The data make for depressing reading. Each year, the WEF ranks 144 countries in its Global Gender Gap Index to see how they compare on four “pillars”: economic participation and opportunity, education, political empowerment, and health and survival. The WEF crunches numbers from the world’s most respected institutions, such as the International Labour Organization, the UN Development Program and the World Health Organization, as well as WEF’s own perceptions survey.
Overall, the 2017 index showed a decrease in parity over the previous year for the first time. And the economic pillar, which looks at salaries, workforce participation, and leadership, has one of the fastest-growing gaps. Women across the world are still, on average, earning less than men by a large amount. So much so, the WEF says, that the economic gender gap will now not be closed for 217 years.
These income gaps are mostly not because of women getting paid less than men for the same jobs—across the OECD, that salary gap is just 2% (paywall). It’s because women are more likely than men to do unpaid work or be out of the workforce, more likely to work in industries with lower average pay, and less likely to be in high-paid senior positions.
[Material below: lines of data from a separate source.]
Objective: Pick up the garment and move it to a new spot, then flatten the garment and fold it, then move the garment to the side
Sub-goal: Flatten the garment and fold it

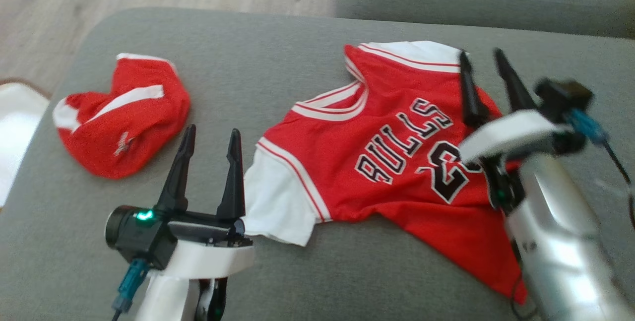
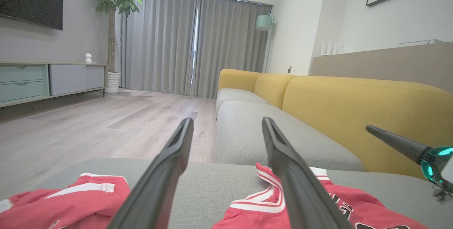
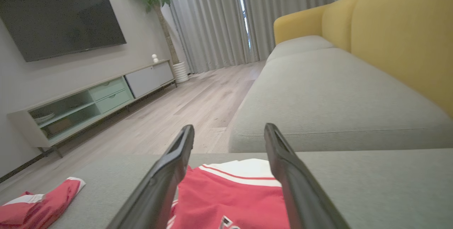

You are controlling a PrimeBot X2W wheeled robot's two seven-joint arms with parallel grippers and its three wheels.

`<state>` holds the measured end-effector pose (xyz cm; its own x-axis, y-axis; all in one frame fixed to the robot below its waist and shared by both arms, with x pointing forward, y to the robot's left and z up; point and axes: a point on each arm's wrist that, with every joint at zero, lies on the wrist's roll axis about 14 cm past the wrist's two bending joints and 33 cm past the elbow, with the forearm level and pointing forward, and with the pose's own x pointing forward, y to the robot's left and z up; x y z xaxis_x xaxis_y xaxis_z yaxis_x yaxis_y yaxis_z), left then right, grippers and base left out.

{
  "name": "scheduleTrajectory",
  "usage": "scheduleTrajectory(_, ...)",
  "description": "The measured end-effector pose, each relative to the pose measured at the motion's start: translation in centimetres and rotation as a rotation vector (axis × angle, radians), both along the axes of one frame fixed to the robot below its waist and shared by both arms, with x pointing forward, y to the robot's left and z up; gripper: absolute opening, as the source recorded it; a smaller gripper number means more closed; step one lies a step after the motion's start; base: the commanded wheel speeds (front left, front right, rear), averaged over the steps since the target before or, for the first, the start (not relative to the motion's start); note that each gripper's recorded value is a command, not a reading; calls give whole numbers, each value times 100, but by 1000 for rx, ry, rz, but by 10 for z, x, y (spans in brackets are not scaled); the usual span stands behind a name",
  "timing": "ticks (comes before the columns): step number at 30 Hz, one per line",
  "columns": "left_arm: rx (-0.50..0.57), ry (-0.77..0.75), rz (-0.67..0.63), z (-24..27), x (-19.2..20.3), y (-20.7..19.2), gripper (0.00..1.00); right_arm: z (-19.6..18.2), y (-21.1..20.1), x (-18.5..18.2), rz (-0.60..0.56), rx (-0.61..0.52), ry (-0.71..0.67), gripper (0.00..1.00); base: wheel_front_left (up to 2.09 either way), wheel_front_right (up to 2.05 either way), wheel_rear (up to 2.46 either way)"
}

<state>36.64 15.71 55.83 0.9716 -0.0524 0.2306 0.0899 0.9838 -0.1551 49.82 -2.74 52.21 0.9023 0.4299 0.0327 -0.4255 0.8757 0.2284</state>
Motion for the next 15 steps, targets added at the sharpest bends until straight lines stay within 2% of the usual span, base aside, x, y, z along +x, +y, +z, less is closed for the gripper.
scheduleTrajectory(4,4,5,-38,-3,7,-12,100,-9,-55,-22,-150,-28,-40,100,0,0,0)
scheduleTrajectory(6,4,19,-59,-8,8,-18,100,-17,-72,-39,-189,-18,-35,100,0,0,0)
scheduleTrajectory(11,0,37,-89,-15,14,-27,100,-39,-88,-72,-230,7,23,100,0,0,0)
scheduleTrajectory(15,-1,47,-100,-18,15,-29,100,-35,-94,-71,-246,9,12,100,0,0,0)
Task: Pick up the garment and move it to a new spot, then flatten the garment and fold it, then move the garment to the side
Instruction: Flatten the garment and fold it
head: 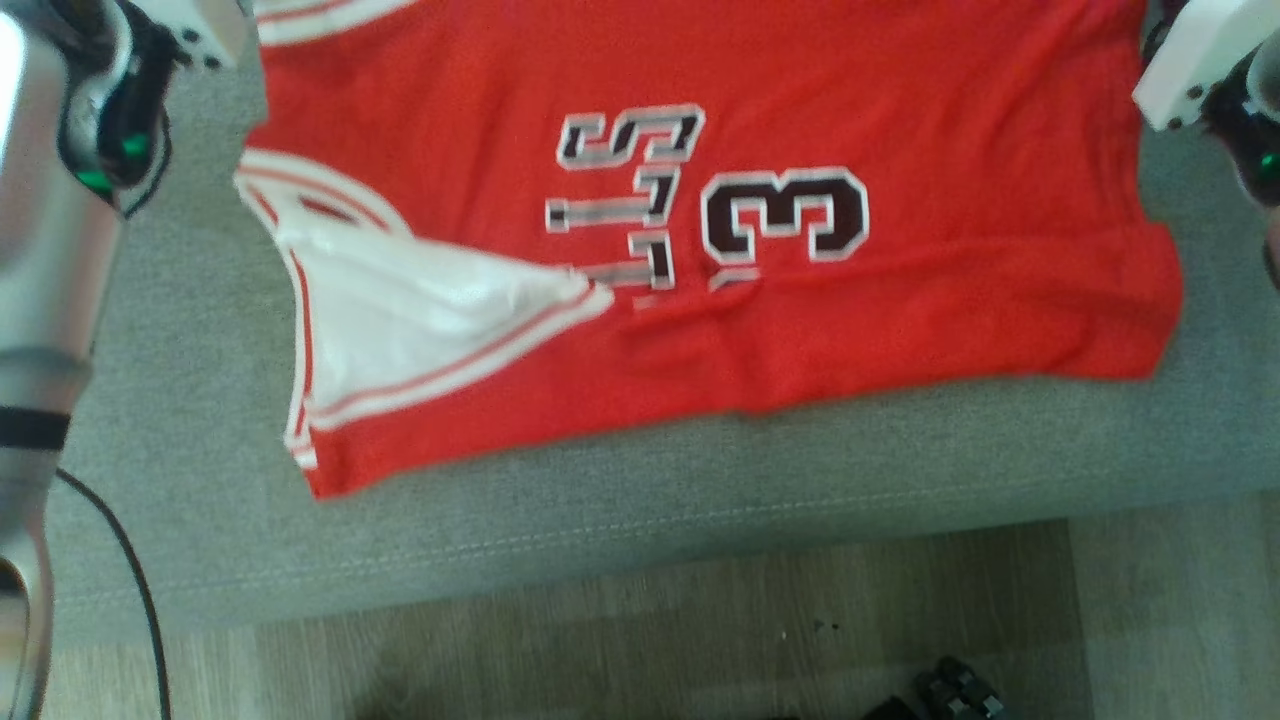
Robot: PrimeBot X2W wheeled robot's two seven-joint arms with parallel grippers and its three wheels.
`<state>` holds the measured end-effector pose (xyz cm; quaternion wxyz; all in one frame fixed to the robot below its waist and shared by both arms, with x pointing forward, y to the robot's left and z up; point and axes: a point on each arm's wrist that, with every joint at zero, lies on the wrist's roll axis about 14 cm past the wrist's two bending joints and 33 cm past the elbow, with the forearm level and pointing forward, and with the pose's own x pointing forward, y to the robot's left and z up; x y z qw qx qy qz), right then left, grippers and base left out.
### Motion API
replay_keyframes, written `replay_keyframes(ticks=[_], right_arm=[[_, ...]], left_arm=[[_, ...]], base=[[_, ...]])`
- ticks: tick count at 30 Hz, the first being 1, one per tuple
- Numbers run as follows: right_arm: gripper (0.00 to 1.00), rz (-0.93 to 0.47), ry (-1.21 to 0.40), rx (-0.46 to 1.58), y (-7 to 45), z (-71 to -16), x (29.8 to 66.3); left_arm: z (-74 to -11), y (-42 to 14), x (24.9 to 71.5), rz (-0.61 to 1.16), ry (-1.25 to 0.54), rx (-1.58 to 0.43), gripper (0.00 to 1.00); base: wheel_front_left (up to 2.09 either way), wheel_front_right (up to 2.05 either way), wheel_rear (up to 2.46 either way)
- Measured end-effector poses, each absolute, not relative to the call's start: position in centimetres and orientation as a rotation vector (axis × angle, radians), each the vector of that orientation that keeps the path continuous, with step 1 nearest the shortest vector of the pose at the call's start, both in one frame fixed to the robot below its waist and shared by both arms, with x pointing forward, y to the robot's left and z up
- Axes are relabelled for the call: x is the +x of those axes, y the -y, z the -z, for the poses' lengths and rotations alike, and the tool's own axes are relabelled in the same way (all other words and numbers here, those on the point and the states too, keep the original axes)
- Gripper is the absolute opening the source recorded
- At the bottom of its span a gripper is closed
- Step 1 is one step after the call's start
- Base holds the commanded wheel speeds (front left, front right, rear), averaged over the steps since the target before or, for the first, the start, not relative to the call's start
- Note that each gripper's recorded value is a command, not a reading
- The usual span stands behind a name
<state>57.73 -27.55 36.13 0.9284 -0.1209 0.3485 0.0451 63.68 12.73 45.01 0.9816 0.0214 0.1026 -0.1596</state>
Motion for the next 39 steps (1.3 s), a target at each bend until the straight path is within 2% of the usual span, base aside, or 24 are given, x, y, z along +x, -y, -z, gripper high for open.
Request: replay_keyframes(ticks=[7,17,30,35,39], right_arm=[[0.00,-0.099,-0.557,-0.300,27.6,-38.8,60.0],[0.00,-0.096,-0.485,-0.265,26.6,-40.1,59.5],[0.00,-0.113,-0.396,-0.232,26.2,-42.4,56.6],[0.00,-0.121,-0.400,-0.226,26.3,-42.6,55.1],[0.00,-0.140,-0.469,-0.217,26.2,-41.2,53.1]], left_arm=[[-46.8,-13.7,65.2,0.262,-0.129,0.005,0.00],[-47.0,-12.9,63.7,0.310,-0.116,0.000,0.00],[-49.8,-13.2,58.4,0.387,-0.069,0.054,0.00],[-48.8,-13.6,54.8,0.442,-0.149,0.129,0.00],[-47.5,-13.5,51.1,0.511,-0.245,0.206,0.00]], base=[[0.00,0.00,0.00],[0.00,0.00,0.00],[0.00,0.00,0.00],[0.00,0.00,0.00],[0.00,0.00,0.00]])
Some countries are of course doing better than others. Iceland remains the world’s most gender-equal country across all indicators, and has one of the smallest gaps in income between men and women. Britain and the US, however, are struggling to close the gaps in workforce participation and wages. They’re buoyant in the parity rankings overall, but only because they have risen in other areas—for instance, there are more women in senior political positions.
Closing the gender gap, especially economically, isn’t just a must for social progression—the WEF points out it could add billions of dollars to economies. “Notable recent estimates suggest that economic gender parity could add an additional $250 billion to the GDP of the United Kingdom, $1,750 billion to that of the United States, $550 billion to Japan’s, $320 billion to France’s and $310 billion to the GDP of Germany,” says the report. China, it says, could see a $2.5 trillion GDP increase, and ”the world as a whole could increase global GDP by $5.3 trillion by 2025 if it closed the gender gap in economic participation by 25% over the same period.”